Хотя директору и профессору не очень нравилась моя активность, но успех лечения новым методом был налицо, и это сказалось в их важной уступке — меня назначили бригадиром хирургической бригады Министерства здравоохранения по выездам на случаи массовых травм, бортхирургом. Дело было ответственное. Теперь время от времени мне звонили из Министерства с заданием лететь на какой-нибудь случай массовой травмы и присылали машину, чтобы везти на аэродром «Быково». Там наготове стоял самолет и сидела анестезиолог — молодая и симпатичная армянка. Несколько раз мы вместе вылетали в разные районы и работали по два-три дня в местных больницах. И всегда мы были так заняты, что нам оставалось мало времени поговорить.
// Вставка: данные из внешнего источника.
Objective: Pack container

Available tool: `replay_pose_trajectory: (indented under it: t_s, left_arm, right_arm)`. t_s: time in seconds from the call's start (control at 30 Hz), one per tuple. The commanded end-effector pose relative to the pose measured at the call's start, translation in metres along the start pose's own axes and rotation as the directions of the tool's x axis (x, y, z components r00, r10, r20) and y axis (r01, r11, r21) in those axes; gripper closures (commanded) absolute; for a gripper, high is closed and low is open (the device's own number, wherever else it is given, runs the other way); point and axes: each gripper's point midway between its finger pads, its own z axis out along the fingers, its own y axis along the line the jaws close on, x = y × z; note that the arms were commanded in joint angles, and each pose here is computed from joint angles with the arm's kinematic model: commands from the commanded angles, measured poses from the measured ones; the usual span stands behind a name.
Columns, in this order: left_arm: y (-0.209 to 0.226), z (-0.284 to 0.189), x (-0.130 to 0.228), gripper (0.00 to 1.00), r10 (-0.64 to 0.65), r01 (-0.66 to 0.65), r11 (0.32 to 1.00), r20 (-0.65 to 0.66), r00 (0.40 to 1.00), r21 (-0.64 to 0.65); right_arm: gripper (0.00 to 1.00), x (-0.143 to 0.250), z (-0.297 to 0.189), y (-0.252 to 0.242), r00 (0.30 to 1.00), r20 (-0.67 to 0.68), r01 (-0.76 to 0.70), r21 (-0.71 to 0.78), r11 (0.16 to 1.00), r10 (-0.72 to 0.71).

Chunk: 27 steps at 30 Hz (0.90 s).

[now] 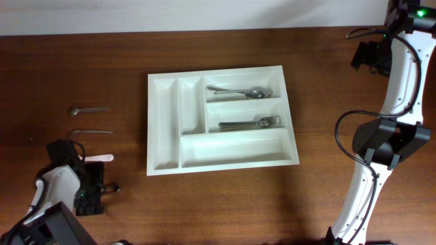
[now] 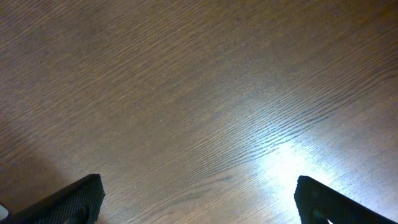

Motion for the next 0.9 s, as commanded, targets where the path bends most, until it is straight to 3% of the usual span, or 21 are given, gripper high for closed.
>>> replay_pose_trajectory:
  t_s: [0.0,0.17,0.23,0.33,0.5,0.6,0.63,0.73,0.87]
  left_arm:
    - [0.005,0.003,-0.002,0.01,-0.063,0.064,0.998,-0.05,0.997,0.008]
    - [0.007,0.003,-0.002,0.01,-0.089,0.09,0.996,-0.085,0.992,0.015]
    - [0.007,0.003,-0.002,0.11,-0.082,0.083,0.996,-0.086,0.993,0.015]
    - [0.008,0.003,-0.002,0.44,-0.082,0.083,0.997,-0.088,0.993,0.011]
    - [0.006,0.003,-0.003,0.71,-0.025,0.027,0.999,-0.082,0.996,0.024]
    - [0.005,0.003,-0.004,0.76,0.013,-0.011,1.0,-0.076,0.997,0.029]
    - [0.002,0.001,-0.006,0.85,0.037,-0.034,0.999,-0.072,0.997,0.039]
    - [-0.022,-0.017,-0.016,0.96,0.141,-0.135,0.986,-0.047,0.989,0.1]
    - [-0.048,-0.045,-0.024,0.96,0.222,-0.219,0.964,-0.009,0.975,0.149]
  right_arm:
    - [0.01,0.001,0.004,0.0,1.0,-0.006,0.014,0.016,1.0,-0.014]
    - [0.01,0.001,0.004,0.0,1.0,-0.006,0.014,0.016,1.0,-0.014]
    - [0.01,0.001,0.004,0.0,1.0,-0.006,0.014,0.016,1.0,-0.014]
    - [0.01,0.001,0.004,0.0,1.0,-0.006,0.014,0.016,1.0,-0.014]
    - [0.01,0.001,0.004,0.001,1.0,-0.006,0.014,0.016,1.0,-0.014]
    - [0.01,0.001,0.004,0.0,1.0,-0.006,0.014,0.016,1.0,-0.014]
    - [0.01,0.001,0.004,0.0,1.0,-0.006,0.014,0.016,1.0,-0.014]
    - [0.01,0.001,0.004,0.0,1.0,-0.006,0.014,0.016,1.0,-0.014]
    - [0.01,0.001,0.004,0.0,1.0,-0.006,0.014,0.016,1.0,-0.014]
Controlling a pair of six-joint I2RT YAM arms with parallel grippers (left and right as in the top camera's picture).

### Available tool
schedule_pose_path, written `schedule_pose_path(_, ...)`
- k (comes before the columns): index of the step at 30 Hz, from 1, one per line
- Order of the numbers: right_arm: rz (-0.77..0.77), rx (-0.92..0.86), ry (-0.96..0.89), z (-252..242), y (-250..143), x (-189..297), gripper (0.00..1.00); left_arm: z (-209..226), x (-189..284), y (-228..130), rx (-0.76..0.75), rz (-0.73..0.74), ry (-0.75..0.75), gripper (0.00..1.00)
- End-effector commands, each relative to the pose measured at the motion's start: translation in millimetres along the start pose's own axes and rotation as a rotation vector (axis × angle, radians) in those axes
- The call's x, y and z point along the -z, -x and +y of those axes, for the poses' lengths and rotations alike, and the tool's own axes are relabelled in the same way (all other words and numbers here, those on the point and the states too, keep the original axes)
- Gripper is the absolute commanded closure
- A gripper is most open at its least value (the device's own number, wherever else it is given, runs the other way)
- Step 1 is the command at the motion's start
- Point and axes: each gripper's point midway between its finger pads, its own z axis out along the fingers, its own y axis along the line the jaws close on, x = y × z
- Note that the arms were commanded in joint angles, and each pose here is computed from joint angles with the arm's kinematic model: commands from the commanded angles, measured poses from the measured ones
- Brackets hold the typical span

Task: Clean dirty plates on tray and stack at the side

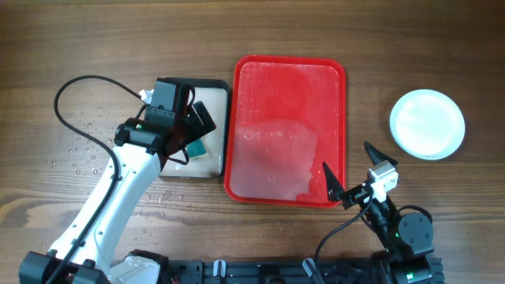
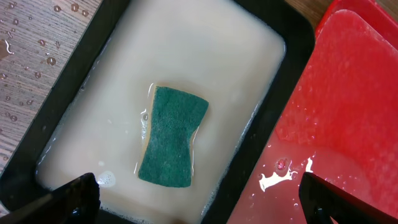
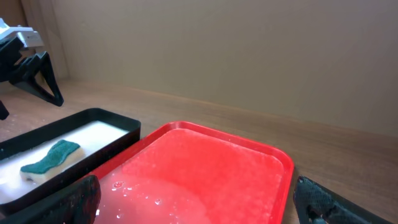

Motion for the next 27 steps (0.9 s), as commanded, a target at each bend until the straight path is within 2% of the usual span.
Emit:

Как-то раз нас срочно послали на далекий Север — в Воркуту. Там произошел взрыв на шахте и были тяжелые травмы. Воркута — за полярным кругом; в сталинское время туда на шахты ссылали приговоренных к длинным срокам заключения, они добывали никель в таких условиях, что выживали лишь единицы. По сути, ссылка в Воркуту была смертельным приговором. В теплое сентябрьское утро мы, в легких костюмах, вылетели на большом самолете в Сыктывкар. По дороге я рассказывал своей спутнице, которая по молодости не помнила сталинского времени, что такое шахты Воркуты. Рассказал ей про свою «кровную сестричку» польку Женю, которая выросла там с ссыльными поляками, о том, как в Петрозаводске она кинулась под поезд и потеряла ноги. Моя спутница испуганно смотрела на меня — рассказы напугали ее.

В Сыктывкаре было холодней, и мы надели куртки. Оттуда до Усть-Узы летели на небольшом двухмоторном самолете типа «Дуглас». Там еще холодней, я надел взятое с собой пальто, а у нее ничего не было. Из Усть-Узы нас везли на маленьком Як-12, мы пролетали над Северным Уралом, около высшей точки — горы Народной, более трех километров высотой. Самолет кидало в разные стороны, моя анестезиолог дрожала от холода и страха и прижималась ко мне. Я взял се в пальто, как ребенка. Наши щеки касались, она тяжело и взволнованно дышала, два наших молодых тела согревали друг друга, и пилот, занятый удержанием самолета от порывов ветра, с улыбкой косился на нас. Приземлились в Воркуте в темноте, по летному полю гуляла снежная поземка, холодно. На «Волге» директора шахт шофер привез нас в маленькую холодную гостиницу горкома партии:

— Товарищи доктора, все начальники теперь на срочных заседаниях, но сказали, что вы можете отдохнуть до утра — все пострадавшие уже в больнице. Утром я приеду.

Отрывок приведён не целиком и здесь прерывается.